Flickr users didn’t hold back.

“Change it back!” said one.

“I hate it!” said thousands more.

The new design puts the emphasis on larger photos. Dig deeper and a lot of the essentials have changed only slightly, but still the change annoyed a lot of people. Before Google came along Yahoo was top dog and now it is trying to reassert itself with former Google executive Marissa Mayer in charge.

As well as relaunching Flickr, she’s spent a billion dollars buying Tumblr, a blogging platform.

But it has to be a difficult fight back against Google, a site so popular it has become part of the language.

One theory is that that the Yahoo brand itself will slowly fade from view. It no longer means much to anyone.

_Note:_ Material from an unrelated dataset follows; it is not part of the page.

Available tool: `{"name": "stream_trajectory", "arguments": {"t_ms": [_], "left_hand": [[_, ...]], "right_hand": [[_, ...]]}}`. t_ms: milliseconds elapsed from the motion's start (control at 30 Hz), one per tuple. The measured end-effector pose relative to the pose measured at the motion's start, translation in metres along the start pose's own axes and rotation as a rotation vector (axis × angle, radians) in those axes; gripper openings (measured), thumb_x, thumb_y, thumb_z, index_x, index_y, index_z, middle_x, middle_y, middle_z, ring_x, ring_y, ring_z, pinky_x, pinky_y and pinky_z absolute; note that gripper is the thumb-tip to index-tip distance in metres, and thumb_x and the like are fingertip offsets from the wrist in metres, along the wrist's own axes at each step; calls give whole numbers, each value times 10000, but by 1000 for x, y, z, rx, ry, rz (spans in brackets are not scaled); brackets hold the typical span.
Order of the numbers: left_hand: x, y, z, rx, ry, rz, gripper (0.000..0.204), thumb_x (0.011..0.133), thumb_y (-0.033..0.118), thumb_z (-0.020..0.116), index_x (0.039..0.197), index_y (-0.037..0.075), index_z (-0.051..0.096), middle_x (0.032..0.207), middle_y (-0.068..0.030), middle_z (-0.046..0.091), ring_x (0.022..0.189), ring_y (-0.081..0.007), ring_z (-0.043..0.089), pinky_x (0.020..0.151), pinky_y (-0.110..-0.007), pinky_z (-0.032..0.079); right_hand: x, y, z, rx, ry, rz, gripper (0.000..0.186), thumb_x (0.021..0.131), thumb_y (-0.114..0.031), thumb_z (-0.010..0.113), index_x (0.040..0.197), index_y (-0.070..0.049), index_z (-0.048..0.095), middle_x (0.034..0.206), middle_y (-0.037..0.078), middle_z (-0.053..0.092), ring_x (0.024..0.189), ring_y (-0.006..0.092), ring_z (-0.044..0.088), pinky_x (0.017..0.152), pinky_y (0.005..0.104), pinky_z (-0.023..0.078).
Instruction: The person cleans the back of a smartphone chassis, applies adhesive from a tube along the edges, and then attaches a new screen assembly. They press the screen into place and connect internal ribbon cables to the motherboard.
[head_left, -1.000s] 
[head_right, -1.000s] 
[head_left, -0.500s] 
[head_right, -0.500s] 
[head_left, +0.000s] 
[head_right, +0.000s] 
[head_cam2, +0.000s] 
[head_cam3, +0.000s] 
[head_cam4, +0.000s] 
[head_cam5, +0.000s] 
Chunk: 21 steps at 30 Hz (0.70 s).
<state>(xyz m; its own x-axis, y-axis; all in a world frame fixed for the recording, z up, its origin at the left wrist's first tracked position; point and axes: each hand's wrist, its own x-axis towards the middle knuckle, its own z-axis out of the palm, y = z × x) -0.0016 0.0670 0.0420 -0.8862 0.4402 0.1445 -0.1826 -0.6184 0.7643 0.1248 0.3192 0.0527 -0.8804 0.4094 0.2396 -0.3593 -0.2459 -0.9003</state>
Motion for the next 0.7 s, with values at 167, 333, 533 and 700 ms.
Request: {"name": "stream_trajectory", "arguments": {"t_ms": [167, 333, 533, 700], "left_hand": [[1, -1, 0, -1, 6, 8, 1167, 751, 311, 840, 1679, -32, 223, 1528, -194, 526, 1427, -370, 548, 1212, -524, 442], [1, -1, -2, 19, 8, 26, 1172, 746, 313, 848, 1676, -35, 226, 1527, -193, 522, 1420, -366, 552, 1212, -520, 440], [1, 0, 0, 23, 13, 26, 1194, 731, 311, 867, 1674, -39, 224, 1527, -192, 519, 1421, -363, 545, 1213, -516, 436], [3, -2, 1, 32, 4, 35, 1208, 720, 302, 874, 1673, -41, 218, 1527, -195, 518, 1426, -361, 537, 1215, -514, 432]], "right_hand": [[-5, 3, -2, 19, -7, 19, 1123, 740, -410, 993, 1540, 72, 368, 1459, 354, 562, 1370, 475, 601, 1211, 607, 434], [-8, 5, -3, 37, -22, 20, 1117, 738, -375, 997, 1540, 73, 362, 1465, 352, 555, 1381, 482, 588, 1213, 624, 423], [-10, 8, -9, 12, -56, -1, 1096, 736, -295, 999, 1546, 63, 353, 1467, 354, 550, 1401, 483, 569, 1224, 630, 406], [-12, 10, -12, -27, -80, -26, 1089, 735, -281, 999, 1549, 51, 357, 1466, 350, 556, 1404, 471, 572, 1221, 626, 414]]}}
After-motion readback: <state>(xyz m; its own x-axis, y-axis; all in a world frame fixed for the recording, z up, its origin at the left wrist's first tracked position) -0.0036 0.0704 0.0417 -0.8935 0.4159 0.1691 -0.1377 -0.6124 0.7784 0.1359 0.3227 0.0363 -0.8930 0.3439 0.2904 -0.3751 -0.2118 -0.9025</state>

But the brands it owns – and buys in the years to come – will be huge, each with millions of users: Flickr for photos, Tumblr for blogs, more sites for maps, video, whatever else comes along.

What links Flickr and Tumblr is that they’re good at what they do.

That makes people want to keep using them. And that means there’s scope for making money through advertising.

After all, it worked for Google with purchases such as YouTube.